> **WHAT TO DO**:
Only the lines from the "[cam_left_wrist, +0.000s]" line through the last line of the material below belong in the answer, reproduced exactly and with no pictures.

> **EXERCISE DATA**:
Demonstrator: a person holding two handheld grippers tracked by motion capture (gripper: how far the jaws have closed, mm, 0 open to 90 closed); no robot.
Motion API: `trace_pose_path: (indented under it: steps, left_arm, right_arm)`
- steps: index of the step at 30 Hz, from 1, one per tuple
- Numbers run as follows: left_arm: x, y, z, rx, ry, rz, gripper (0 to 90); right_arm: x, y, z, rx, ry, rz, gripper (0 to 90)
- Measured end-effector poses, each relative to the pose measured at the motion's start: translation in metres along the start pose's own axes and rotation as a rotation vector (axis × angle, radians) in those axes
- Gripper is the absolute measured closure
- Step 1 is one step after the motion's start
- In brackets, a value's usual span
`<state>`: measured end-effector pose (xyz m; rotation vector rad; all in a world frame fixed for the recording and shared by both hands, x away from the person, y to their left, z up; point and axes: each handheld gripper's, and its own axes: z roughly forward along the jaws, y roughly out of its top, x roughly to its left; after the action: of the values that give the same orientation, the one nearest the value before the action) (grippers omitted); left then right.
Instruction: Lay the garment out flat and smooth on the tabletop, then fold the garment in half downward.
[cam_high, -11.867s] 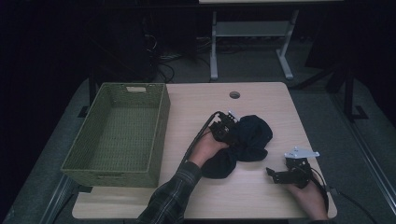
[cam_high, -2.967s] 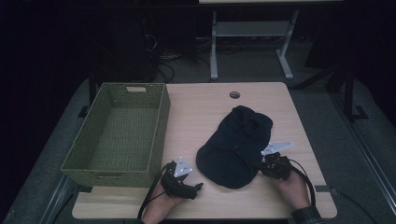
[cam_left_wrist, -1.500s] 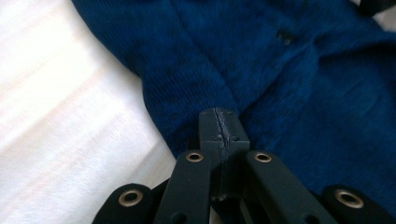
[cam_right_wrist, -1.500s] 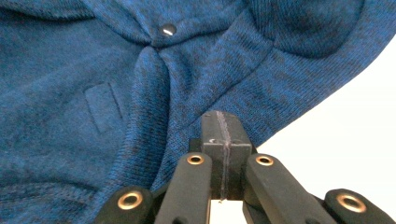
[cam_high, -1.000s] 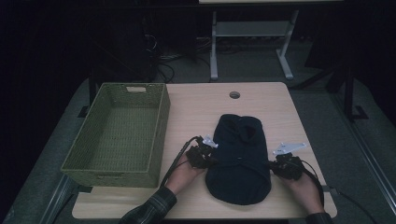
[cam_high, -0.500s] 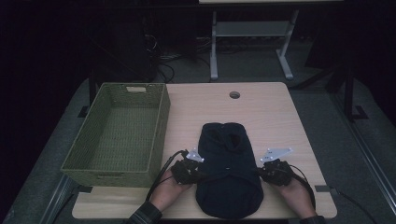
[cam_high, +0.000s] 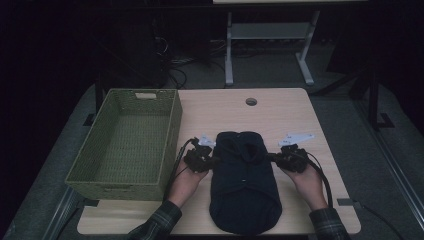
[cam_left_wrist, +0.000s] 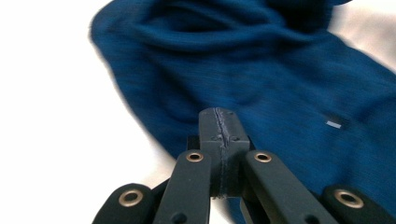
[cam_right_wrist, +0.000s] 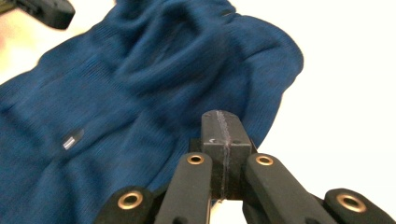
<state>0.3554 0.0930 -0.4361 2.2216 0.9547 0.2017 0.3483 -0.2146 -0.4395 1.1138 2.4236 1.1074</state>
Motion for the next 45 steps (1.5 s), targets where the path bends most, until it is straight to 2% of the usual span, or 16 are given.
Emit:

> **WRITTEN ANSWER**:
[cam_left_wrist, +0.000s] 
[cam_right_wrist, +0.000s] 
<state>0.3554 0.0930 -0.4361 2.2216 0.9547 0.2017 0.3483 -0.2146 -0.4395 1.1138 2.4236 1.1074</state>
Motion for the next 45 steps (1.5 s), targets where the path bends most, until it is straight to 2% of the usual span, or 16 are given.
Emit:

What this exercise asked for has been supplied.